**Exercise goal**
Return the data exactly, apart from leaving out the pictures.

**Data**
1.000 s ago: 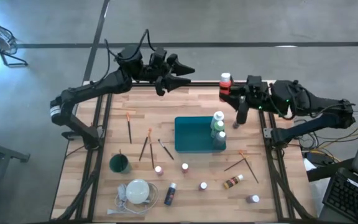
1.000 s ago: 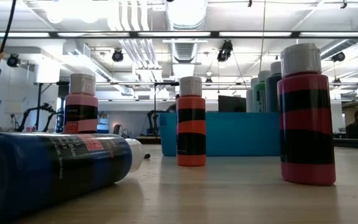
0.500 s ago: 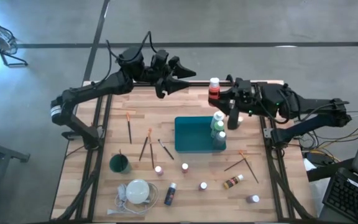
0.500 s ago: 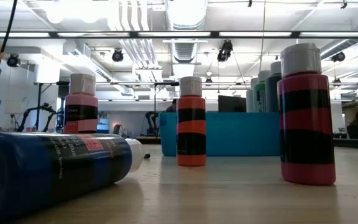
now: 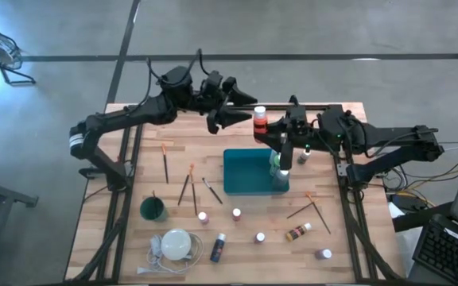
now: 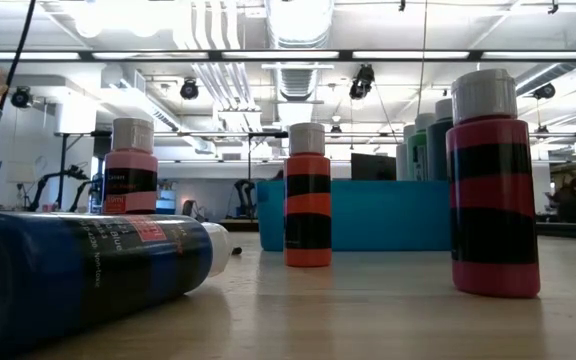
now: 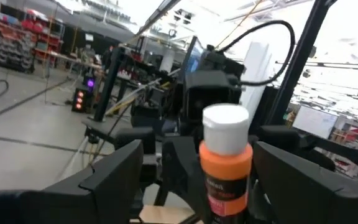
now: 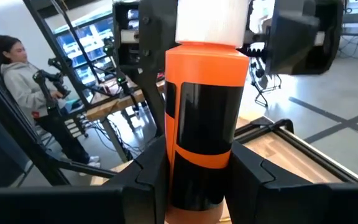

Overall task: Pick & Place Paint Supplies
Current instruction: Put the orange paint bottle into the blue bin

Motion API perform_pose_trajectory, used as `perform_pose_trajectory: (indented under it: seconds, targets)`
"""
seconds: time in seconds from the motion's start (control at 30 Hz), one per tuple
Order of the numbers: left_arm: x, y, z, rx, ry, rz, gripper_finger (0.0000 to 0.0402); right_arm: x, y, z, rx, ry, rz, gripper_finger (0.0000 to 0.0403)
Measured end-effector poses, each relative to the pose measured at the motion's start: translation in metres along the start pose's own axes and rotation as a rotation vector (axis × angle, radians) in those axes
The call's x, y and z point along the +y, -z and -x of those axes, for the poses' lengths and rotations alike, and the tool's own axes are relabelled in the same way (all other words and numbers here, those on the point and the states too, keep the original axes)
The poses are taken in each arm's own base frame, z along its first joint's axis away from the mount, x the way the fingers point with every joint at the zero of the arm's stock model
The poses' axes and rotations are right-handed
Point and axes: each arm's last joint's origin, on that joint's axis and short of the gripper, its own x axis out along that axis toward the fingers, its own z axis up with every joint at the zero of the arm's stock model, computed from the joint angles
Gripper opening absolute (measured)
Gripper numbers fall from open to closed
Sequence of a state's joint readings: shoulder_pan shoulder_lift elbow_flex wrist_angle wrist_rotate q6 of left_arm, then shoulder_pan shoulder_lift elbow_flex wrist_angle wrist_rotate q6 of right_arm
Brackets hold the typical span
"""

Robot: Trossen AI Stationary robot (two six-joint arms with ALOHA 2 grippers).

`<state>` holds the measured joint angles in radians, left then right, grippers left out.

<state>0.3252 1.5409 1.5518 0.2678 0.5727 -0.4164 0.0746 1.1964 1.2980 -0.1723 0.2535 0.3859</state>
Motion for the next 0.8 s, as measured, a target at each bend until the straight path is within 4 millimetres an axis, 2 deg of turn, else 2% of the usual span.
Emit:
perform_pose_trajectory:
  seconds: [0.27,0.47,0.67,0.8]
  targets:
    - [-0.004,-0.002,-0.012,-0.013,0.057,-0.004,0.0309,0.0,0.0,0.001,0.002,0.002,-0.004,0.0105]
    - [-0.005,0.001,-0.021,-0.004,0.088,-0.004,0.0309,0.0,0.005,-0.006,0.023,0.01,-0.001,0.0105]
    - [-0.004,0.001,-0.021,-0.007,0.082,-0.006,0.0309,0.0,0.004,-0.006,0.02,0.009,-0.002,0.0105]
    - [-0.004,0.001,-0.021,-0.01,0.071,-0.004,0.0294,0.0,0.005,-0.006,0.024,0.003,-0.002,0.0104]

**Exercise output**
1.000 s ago: 
1.000 s ago: 
0.500 s ago: 
0.500 s ago: 
now: 
now: 
now: 
now: 

Overall task: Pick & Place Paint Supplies
Current instruction: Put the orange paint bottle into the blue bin

Motion API perform_pose_trajectory, used as `perform_pose_trajectory: (indented under it: seconds, targets)`
"""
seconds: time in seconds from the motion's start (control at 30 Hz), one per tuple
Order of the numbers: left_arm: x, y, z, rx, ry, rz, gripper_finger (0.0000 to 0.0402); right_arm: x, y, z, rx, ry, rz, gripper_finger (0.0000 to 0.0403)
Measured end-effector poses, each relative to the pose measured at the motion's start: translation in metres along the start pose's own axes and rotation as a rotation vector (axis × angle, radians) in those axes
The call's x, y and z point along the +y, -z and -x of those axes, for the poses' lengths and rotations alike, and the tool's own axes are relabelled in the same way (all other words and numbers here, those on the point and the states too, keep the original axes)
The poses are taken in each arm's own base frame, z along its first joint's axis away from the mount, x the way the fingers point with every joint at the zero of the arm's stock model
The poses' axes and rotations are right-handed
Point and axes: each arm's last joint's origin, on that joint's axis and short of the gripper, its own x axis out along that axis toward the fingers, its own z axis up with every joint at the zero of the arm's stock model, computed from the joint angles
Gripper opening absolute (measured)
Gripper numbers fall from open to closed
Sequence of a state's joint readings: shoulder_pan shoulder_lift elbow_flex wrist_angle wrist_rotate q6 of left_arm, then shoulder_pan shoulder_lift elbow_flex wrist_angle wrist_rotate q6 of right_arm
Brackets hold the typical span
"""

Robot: Trossen AI Stationary robot (two six-joint arms with ALOHA 2 grippers).

`<state>` holds the measured joint angles in radians, left then right, grippers left out.

<state>0.3252 1.5409 1.5518 0.2678 0.5727 -0.4164 0.0746 1.1964 1.2980 -0.1723 0.2535 0.3859</state>
Motion for the next 0.8 s, as measured, a target at each bend until the straight path is within 4 millimetres an axis, 2 deg of turn, else 2% of the usual span.
Emit:
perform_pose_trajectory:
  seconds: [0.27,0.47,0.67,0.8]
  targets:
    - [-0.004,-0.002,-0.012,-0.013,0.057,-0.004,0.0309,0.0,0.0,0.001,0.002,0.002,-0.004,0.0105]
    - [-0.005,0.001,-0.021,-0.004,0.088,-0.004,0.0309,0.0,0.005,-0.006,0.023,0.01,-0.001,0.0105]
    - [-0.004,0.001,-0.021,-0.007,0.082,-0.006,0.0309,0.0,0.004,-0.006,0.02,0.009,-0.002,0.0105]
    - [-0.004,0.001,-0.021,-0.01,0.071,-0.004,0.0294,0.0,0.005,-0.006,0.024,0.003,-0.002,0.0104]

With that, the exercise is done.